Solution: Contact Crazy Egg support to confirm your plan includes API access and to obtain the correct base URL and authentication header format. Do not attempt to guess the API structure — treat the integration as script-injection-only if API documentation is not provided with your account. The JavaScript snippet provides full heatmap functionality without API access.

### Crazy Egg session recordings show garbled or incomplete screenshots of Bubble pages

Cause: Bubble apps use complex CSS layouts and dynamic content rendering that may not capture perfectly in Crazy Egg's screenshot engine. Repeating Groups with dynamic content and absolute positioning are particularly prone to screenshot issues.

Solution: This is a known limitation of JavaScript-based screenshot tools with dynamic SPAs. For layout analysis, the click heatmap overlay on the live page (viewed in Crazy Egg's built-in browser) is more reliable than the static screenshot. Use Crazy Egg's 'Confetti' view which overlays clicks on a live rendering of the current page rather than a static screenshot.

## Frequently asked questions

### Does the Crazy Egg Account ID in the script need to be kept secret?

No. The Crazy Egg Account ID in the tracking script URL is intentionally public. It is a send-only capture identifier, similar to a Google Analytics Measurement ID. Anyone who views your page source can see it, but they can only send heatmap data to your Crazy Egg account — they cannot read your heatmap data, access your recordings, or modify your account settings.
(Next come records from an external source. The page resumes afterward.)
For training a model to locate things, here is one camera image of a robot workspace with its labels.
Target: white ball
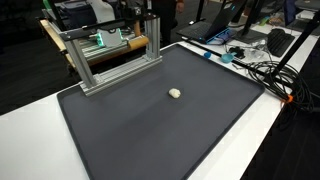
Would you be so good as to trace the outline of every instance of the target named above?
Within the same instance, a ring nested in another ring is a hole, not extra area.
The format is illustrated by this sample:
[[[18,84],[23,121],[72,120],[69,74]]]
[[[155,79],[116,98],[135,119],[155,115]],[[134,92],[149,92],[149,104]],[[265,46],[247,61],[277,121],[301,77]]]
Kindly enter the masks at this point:
[[[177,98],[180,97],[181,92],[180,92],[178,89],[172,88],[172,89],[170,89],[169,94],[170,94],[173,98],[177,99]]]

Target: screen
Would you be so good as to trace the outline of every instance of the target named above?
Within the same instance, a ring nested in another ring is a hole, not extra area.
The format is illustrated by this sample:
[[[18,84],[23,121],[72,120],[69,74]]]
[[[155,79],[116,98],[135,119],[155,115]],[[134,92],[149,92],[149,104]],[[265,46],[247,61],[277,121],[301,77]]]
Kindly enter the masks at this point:
[[[284,2],[284,19],[286,26],[296,19],[296,0],[285,0]]]

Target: desk
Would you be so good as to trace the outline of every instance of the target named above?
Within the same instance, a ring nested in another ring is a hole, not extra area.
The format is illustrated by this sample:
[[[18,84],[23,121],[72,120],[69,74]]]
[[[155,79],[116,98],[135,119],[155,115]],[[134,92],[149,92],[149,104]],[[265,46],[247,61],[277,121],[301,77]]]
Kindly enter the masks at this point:
[[[268,33],[271,26],[254,29]],[[316,41],[317,38],[310,36],[289,64],[300,70]],[[201,55],[204,53],[186,42],[179,44]],[[224,52],[223,47],[206,47]],[[231,64],[221,63],[218,57],[212,56],[210,60],[246,75],[244,70],[236,70]],[[0,179],[88,179],[56,95],[0,117]],[[280,110],[277,98],[267,91],[262,94],[209,153],[190,179],[240,179]]]

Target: green light
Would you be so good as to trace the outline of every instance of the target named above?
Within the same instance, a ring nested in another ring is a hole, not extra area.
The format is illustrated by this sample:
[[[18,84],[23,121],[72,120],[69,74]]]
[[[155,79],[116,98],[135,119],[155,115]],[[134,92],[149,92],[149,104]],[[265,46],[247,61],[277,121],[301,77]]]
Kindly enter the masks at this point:
[[[98,33],[98,34],[97,34],[97,43],[98,43],[98,46],[99,46],[99,47],[104,47],[104,46],[105,46],[105,45],[103,44],[103,41],[102,41],[101,33]]]
[[[119,30],[119,32],[120,32],[120,37],[121,37],[121,40],[123,40],[123,37],[122,37],[122,32],[121,32],[121,30],[118,28],[117,30]]]

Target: rubber mat
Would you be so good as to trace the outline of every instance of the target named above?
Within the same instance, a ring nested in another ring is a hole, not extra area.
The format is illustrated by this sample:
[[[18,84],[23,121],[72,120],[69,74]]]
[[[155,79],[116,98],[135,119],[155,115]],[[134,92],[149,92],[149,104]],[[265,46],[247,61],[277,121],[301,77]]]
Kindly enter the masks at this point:
[[[86,97],[80,87],[58,94],[91,179],[187,178],[263,86],[182,46],[163,62]],[[177,88],[182,95],[168,95]]]
Your Crazy Egg password and API key (if available) are the credentials that require protection.

### Why is my Crazy Egg heatmap showing all my Bubble pages merged into one?

This happens because SPA (Single Page Application) tracking mode is not enabled in Crazy Egg for your domain. Bubble is an SPA — navigating between pages does not trigger a browser reload, so Crazy Egg's default mode attributes all clicks to the initial URL. Go to your Crazy Egg site settings and enable SPA tracking. After enabling, delete your existing Snapshots and recreate them to start fresh data collection.
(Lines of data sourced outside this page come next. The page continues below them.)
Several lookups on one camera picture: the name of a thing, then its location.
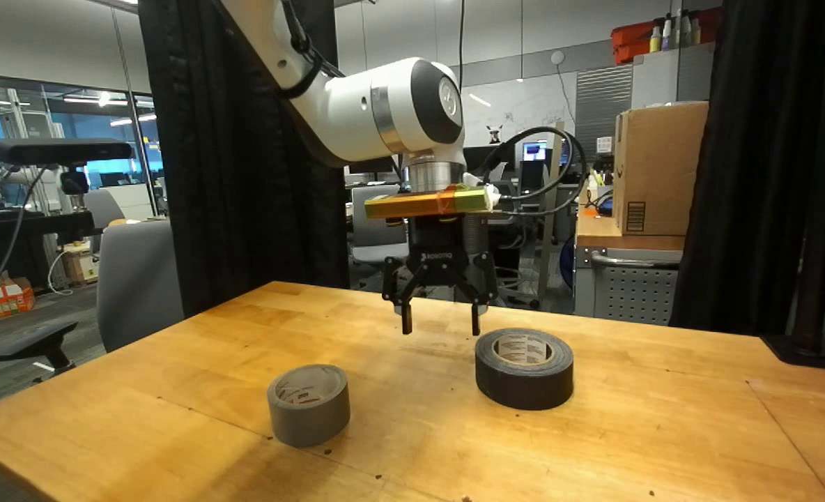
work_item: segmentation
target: chair
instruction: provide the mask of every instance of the chair
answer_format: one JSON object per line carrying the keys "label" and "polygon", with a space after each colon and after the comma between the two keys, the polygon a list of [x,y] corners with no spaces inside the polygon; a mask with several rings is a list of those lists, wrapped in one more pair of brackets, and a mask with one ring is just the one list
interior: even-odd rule
{"label": "chair", "polygon": [[352,186],[352,204],[353,204],[352,273],[357,280],[357,287],[367,287],[367,282],[361,280],[364,267],[381,270],[388,257],[392,259],[410,257],[403,221],[364,218],[364,200],[380,196],[395,196],[395,193],[399,193],[399,183]]}
{"label": "chair", "polygon": [[45,356],[49,362],[53,374],[65,374],[65,370],[76,367],[76,362],[62,352],[62,342],[65,342],[66,331],[73,331],[76,326],[79,326],[79,320],[73,320],[73,319],[31,326],[19,338],[16,345],[0,352],[0,362]]}
{"label": "chair", "polygon": [[84,208],[95,218],[97,234],[91,238],[91,253],[99,253],[99,234],[112,221],[122,221],[125,213],[118,207],[108,189],[84,193]]}
{"label": "chair", "polygon": [[105,352],[184,319],[166,218],[108,225],[99,242],[97,330]]}
{"label": "chair", "polygon": [[537,309],[540,302],[522,292],[522,249],[527,242],[527,228],[516,218],[491,218],[487,239],[497,267],[497,305]]}

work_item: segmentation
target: white wall
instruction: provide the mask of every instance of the white wall
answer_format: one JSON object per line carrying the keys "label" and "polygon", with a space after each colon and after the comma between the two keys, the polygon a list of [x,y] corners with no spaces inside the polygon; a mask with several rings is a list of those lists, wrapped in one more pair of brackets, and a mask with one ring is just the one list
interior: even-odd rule
{"label": "white wall", "polygon": [[576,75],[545,75],[466,87],[466,146],[487,146],[491,130],[508,140],[524,128],[554,125],[576,135]]}
{"label": "white wall", "polygon": [[[718,0],[689,0],[692,8]],[[466,62],[604,42],[614,29],[664,17],[669,0],[469,0]],[[403,55],[456,62],[460,0],[380,0],[334,12],[345,72]]]}
{"label": "white wall", "polygon": [[138,19],[90,0],[0,0],[0,75],[150,93]]}
{"label": "white wall", "polygon": [[[710,8],[718,0],[689,0],[689,8]],[[508,82],[473,83],[466,77],[466,146],[487,146],[491,128],[501,140],[533,128],[561,125],[576,130],[576,72],[537,75],[516,83],[522,52],[551,62],[548,52],[604,44],[611,62],[611,30],[619,24],[664,17],[669,0],[469,0],[463,63],[501,62]],[[403,55],[460,63],[460,0],[380,0],[338,8],[338,63],[360,72]]]}

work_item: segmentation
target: desk
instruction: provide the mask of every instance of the desk
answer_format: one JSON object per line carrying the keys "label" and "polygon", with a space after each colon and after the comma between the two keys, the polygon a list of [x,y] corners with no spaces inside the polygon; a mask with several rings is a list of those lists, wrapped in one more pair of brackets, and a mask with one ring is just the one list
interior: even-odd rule
{"label": "desk", "polygon": [[[473,386],[469,305],[272,282],[0,401],[0,468],[53,498],[825,498],[825,370],[754,338],[491,309],[576,356],[554,411]],[[272,441],[265,387],[331,362],[352,423]]]}
{"label": "desk", "polygon": [[[0,259],[13,234],[16,213],[0,213]],[[46,291],[45,234],[62,234],[65,242],[95,231],[90,213],[41,215],[26,213],[23,231],[9,263],[10,277],[26,277],[35,291]]]}
{"label": "desk", "polygon": [[681,250],[685,238],[622,234],[614,218],[579,213],[576,245],[583,249],[664,249]]}

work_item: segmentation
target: ceiling light
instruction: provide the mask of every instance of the ceiling light
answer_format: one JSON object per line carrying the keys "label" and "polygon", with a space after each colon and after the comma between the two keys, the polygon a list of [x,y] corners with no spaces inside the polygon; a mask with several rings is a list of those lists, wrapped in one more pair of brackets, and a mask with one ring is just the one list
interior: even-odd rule
{"label": "ceiling light", "polygon": [[148,95],[134,95],[136,109],[154,109],[154,98]]}
{"label": "ceiling light", "polygon": [[[138,115],[136,122],[155,122],[155,115]],[[120,119],[112,119],[108,125],[112,128],[125,128],[125,125],[130,125],[130,119],[120,116]]]}
{"label": "ceiling light", "polygon": [[97,95],[97,107],[105,109],[112,102],[112,93]]}
{"label": "ceiling light", "polygon": [[130,15],[136,15],[136,8],[138,8],[138,0],[91,0],[91,2],[99,2],[99,6],[108,6],[118,12],[130,12]]}

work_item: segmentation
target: cable
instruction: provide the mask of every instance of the cable
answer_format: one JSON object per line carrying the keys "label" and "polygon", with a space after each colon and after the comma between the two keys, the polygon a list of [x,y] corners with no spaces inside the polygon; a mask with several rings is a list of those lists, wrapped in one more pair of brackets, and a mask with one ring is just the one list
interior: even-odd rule
{"label": "cable", "polygon": [[522,0],[522,62],[519,62],[519,83],[524,83],[524,0]]}
{"label": "cable", "polygon": [[572,107],[569,87],[563,83],[561,63],[558,63],[558,87],[561,87],[561,98],[563,98],[563,102],[569,109],[572,125],[576,125],[576,111]]}
{"label": "cable", "polygon": [[2,277],[6,266],[10,263],[10,253],[13,253],[19,231],[23,231],[28,199],[31,199],[33,186],[41,181],[41,176],[45,176],[45,169],[38,167],[38,172],[31,178],[31,183],[26,189],[26,199],[19,204],[16,222],[13,222],[13,231],[10,231],[10,242],[6,245],[6,253],[0,259],[0,277]]}
{"label": "cable", "polygon": [[[561,128],[548,128],[548,125],[537,125],[537,128],[527,128],[527,130],[522,130],[522,135],[504,140],[501,146],[497,146],[494,153],[477,167],[477,172],[481,172],[484,167],[497,164],[497,160],[501,160],[513,146],[519,146],[524,136],[533,136],[533,135],[554,135],[554,136],[563,136],[565,141],[573,146],[576,161],[586,167],[586,150],[583,150],[583,146],[579,146],[579,140],[576,140],[573,135],[561,130]],[[501,196],[498,204],[522,204],[522,200],[534,200],[534,199],[548,196],[551,189],[558,189],[558,186],[563,183],[563,176],[565,176],[576,161],[573,161],[573,157],[569,157],[563,172],[561,172],[551,183],[545,183],[545,186],[540,186],[540,189],[534,189],[534,193],[527,193],[527,196]],[[565,207],[572,207],[572,204],[576,200],[576,196],[579,196],[583,186],[586,186],[586,178],[587,178],[587,176],[579,172],[579,183],[576,183],[573,196],[569,196],[563,204],[558,204],[558,207],[551,207],[551,208],[545,208],[545,213],[527,213],[524,207],[519,207],[519,208],[501,213],[498,218],[544,218],[544,215],[563,213]]]}
{"label": "cable", "polygon": [[360,24],[361,24],[361,70],[367,70],[367,30],[364,30],[364,6],[360,2]]}
{"label": "cable", "polygon": [[299,19],[299,12],[290,0],[281,0],[285,24],[290,29],[290,44],[295,52],[310,52],[310,36]]}
{"label": "cable", "polygon": [[399,186],[406,186],[403,161],[392,161],[392,157],[391,157],[391,164],[392,164],[395,183]]}
{"label": "cable", "polygon": [[55,266],[62,263],[65,253],[66,253],[66,250],[59,250],[59,253],[49,259],[49,267],[46,267],[46,291],[49,291],[53,295],[73,295],[69,287],[66,287],[66,291],[55,291],[55,284],[53,284],[53,270],[55,270]]}
{"label": "cable", "polygon": [[456,47],[456,59],[460,59],[460,93],[466,87],[466,17],[469,17],[469,6],[466,6],[466,0],[460,0],[460,47]]}
{"label": "cable", "polygon": [[16,169],[10,169],[10,167],[0,167],[2,172],[0,172],[0,183],[6,183]]}
{"label": "cable", "polygon": [[141,136],[141,125],[138,125],[136,95],[134,95],[134,87],[130,87],[130,63],[127,63],[127,55],[125,55],[122,29],[118,22],[115,8],[108,8],[108,15],[112,15],[112,30],[115,30],[115,42],[118,42],[118,55],[120,55],[122,75],[125,75],[125,102],[127,102],[127,116],[130,116],[130,136],[134,136],[136,161],[138,161],[138,169],[141,169],[141,183],[145,183],[148,199],[154,200],[154,208],[159,208],[155,196],[154,196],[154,164],[150,164],[148,148],[141,141],[145,136]]}
### Can Crazy Egg record in Bubble's editor preview mode?

No. Crazy Egg only records sessions on your published live app URL. The tracking script in Bubble's Settings → SEO / metatags is applied to the published app, not the editor preview. You must click Publish in Bubble and then test on the live URL to generate Crazy Egg heatmap data.

### Does Crazy Egg have an API I can use from Bubble's API Connector?

Crazy Egg has a limited API that is not publicly documented in their developer portal. API access appears on Plus plan and higher accounts, but availability varies and the API documentation is provided only within the account. If API access is available in your Crazy Egg account settings (look for an 'API Keys' section), it can be configured in Bubble's API Connector with the API key as a Private header. If the API section is absent from your account, treat the integration as script-injection-only and use Crazy Egg's dashboard for all data analysis.

### Do I need a paid Bubble plan to use Crazy Egg?

No. The Crazy Egg tracking script runs from the user's browser, not from Bubble's server, so it does not require any Bubble server-side features. It works on the free Bubble plan. A paid Bubble plan is only needed if you want to use Backend Workflows (API Workflows) to make server-side Crazy Egg API calls — which is an advanced and rarely needed use case given Crazy Egg's limited API.

### How many visits do I need before Crazy Egg heatmaps are useful?

Crazy Egg typically shows a minimum of 100 visits before a heatmap is considered statistically meaningful. For low-traffic pages, you may need to run Snapshots for several weeks before accumulating enough data. For high-traffic pages (1,000+ daily visitors), you can get meaningful data within 24-48 hours. Crazy Egg's dashboard shows data quality indicators — rely on patterns visible with at least 100+ clicks per element rather than sparse data from fewer visits.